Gempa Afghanistan Tewaskan 1.150 Orang, Termasuk 155 Anak
Pemerintah Taliban menyebutkan bahwa sebanyak 1.150 orang tewas, termasuk 155 anak, akibat gempa bumi yang mengguncang Afghanistan minggu lalu.
Penulis: Rica Agustina
Editor: Wahyu Gilang Putranto
TRIBUNNEWS.COM - Pemerintah Taliban menyebut total korban akibat gempa bumi berkekuatan magnitudo (M) 6,1 yang mengguncang Afghanistan, Rabu (22/6/2022) dan gempa susulan M 4,3 pada Jumat (24/6/2022) mencapai lebih dari 1.000 orang.
Dikutip dari The Associated Press, sebanyak 1.150 orang dilaporkan tewas, termasuk 155 anak, dan ratusan orang terluka.
Sementara PBB telah menyebutkan perkiraan yang berbeda, yakni 770 orang yang tewas, tetapi memperingatkan angka itu masih bisa meningkat.
Organisasi koordinasi kemanusiaan PBB, OCHA, mengatakan pada hari Minggu, 250 anak terluka dalam gempa yang melanda desa-desa pegunungan di Provinsi Paktika dan Khost dekat perbatasan negara itu dengan Pakistan, meratakan rumah dan memicu tanah longsor.
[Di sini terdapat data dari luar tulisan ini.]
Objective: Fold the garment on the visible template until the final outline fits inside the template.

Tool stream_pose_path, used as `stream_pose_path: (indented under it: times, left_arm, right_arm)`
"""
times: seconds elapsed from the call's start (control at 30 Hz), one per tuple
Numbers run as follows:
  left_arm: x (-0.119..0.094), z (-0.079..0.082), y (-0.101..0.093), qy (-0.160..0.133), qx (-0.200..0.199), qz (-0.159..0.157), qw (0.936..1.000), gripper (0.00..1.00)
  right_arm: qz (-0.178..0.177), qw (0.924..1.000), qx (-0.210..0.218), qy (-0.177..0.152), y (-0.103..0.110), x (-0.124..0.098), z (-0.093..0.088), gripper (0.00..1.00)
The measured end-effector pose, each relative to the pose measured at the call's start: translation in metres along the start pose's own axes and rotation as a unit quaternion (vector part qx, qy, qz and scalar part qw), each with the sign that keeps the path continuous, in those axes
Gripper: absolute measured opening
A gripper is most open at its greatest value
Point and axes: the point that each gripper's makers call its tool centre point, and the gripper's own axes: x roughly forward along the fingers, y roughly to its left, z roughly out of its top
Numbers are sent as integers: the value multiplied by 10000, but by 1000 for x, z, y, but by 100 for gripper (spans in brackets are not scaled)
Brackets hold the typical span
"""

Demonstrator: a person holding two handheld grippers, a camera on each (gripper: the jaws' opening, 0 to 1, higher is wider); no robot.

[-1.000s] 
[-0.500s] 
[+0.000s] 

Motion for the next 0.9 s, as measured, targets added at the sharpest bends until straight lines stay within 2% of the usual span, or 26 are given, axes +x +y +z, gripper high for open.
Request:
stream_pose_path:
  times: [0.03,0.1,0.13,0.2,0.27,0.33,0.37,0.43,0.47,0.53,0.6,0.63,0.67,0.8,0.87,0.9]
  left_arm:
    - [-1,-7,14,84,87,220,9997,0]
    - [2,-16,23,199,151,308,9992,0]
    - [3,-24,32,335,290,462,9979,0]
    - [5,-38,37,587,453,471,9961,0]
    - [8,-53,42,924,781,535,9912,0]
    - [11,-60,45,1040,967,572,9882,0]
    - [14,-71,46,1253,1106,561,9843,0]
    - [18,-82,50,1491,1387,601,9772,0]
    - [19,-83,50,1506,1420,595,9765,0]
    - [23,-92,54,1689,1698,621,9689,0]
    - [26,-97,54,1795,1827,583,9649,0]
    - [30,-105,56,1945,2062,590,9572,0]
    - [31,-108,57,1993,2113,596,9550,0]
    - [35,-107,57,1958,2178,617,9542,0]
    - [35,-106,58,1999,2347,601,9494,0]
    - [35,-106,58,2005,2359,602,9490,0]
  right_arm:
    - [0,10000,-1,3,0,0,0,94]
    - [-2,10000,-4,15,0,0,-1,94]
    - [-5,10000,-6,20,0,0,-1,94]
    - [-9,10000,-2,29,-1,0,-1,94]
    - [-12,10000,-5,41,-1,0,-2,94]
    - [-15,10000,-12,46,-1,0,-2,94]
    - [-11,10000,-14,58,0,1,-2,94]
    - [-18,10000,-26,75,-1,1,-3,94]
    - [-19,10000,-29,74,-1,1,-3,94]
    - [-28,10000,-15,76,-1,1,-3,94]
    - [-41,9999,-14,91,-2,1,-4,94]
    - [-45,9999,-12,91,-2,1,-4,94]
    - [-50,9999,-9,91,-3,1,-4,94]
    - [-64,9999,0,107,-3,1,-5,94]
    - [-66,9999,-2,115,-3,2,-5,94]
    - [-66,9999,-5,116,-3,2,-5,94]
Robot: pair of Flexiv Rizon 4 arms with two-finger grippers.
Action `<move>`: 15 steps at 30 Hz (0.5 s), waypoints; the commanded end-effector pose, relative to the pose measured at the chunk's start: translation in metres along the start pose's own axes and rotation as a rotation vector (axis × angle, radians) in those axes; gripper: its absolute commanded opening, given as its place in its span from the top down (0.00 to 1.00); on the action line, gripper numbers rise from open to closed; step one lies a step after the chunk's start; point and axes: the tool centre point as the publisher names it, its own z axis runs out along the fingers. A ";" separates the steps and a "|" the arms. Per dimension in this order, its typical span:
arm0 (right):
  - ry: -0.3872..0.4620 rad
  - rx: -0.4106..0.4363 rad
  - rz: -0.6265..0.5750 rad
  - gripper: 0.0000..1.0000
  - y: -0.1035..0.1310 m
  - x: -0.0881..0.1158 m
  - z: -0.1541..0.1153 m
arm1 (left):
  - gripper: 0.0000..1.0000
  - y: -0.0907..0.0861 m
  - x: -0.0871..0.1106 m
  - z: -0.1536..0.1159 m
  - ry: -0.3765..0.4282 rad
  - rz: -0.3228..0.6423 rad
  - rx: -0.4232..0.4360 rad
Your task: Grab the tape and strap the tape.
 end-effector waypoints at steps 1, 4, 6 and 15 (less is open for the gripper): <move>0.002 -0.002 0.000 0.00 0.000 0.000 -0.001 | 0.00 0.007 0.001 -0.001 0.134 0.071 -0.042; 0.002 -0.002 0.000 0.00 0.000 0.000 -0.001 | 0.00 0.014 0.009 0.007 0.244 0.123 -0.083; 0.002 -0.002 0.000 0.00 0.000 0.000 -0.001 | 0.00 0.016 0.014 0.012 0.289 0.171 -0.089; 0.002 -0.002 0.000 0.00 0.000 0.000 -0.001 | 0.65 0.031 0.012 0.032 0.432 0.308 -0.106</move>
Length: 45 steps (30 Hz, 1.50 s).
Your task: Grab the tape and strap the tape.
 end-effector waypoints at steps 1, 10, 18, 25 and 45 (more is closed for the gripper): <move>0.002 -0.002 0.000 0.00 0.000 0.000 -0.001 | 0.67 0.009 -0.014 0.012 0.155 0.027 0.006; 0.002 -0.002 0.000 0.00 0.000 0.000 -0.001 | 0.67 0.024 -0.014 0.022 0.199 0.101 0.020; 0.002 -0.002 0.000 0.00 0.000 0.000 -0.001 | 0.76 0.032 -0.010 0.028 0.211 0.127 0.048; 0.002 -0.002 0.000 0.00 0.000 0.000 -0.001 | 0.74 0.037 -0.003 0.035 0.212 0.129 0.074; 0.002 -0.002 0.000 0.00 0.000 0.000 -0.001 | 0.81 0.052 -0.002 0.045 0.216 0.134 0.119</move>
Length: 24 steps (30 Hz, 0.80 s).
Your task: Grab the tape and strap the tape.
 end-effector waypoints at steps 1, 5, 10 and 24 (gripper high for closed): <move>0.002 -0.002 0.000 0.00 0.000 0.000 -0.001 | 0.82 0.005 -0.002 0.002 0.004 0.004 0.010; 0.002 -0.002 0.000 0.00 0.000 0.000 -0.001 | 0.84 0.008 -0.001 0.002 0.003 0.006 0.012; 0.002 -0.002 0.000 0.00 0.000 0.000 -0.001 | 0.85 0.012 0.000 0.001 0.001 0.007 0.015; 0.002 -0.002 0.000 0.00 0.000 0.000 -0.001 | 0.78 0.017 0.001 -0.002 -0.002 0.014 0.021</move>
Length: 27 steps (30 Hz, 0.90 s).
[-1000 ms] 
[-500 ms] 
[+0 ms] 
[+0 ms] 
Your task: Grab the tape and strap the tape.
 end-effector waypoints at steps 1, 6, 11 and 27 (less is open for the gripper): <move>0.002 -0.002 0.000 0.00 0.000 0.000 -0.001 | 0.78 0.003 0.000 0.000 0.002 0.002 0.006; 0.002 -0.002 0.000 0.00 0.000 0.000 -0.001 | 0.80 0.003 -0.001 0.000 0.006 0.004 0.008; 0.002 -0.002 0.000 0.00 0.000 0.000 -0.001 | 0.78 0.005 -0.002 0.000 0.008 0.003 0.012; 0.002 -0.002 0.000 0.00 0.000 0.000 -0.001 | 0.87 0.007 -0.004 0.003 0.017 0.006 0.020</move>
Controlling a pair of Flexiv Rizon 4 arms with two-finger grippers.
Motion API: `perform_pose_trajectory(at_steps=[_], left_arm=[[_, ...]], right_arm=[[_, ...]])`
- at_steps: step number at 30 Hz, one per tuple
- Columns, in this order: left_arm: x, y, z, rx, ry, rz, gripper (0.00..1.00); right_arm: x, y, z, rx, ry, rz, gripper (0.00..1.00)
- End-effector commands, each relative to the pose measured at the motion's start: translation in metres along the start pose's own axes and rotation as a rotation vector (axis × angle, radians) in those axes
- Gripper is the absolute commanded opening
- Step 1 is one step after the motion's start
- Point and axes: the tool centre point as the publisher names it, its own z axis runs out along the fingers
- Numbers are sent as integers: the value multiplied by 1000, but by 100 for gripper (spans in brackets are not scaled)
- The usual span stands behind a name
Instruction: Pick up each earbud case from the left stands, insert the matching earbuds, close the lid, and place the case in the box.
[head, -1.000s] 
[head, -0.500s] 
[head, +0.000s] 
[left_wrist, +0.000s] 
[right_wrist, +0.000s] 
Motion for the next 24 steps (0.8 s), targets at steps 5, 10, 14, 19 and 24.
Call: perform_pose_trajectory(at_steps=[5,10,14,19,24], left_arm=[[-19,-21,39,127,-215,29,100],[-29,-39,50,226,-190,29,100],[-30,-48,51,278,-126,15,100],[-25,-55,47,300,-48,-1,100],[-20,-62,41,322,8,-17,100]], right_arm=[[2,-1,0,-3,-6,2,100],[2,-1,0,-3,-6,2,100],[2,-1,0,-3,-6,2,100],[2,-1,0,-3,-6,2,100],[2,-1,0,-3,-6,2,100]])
OCHA menambahkan sebagian besar anak-anak meninggal di distrik Gayan di Paktika yang dilanda bencana, yang masih berupa reruntuhan, beberapa hari setelah bencana.
Gempa itu juga menyebabkan sekitar 65 anak menjadi yatim piatu atau tidak mempunyai wali.
Bahkan ketika makanan, obat-obatan dan bantuan internasional lainnya yang sangat dibutuhkan telah mengalir ke provinsi-provinsi di jalan-jalan tanah yang berbahaya, keputusasaan tumbuh di antara para penyintas yang baru saja kehilangan tempat tinggal.
Banyak penduduk desa yang telah kehilangan segalanya.
Di Gayan yang porak-poranda, penduduk desa bergulat dengan akibat bencana alam itu.
Ketika gempa minggu lalu menghancurkan rumahnya dan orang-orang di sekitarnya, Abdullah mencoba menembus puing-puing dan menyelamatkan anak-anaknya.
Selama berjam-jam, dia meminta bantuan, berteriak dari bawah tumpukan lumpur yang dalam.
Ketika dia dan tetangganya akhirnya membersihkan puing-puing, dia menemukan pemandangan yang mengerikan, yakni mayat 12 anggota keluarga, termasuk putra dan putrinya, tergeletak di puing-puing. Empat kerabat lainnya terluka.
"Apa yang terjadi malam itu sangat sulit untuk dijelaskan dengan kata-kata," kata petani dan guru berusia 65 tahun itu.
"Semuanya ada di bawah tanah sekarang. Kami baru saja menguburkan mayat-mayat itu," tambahnya.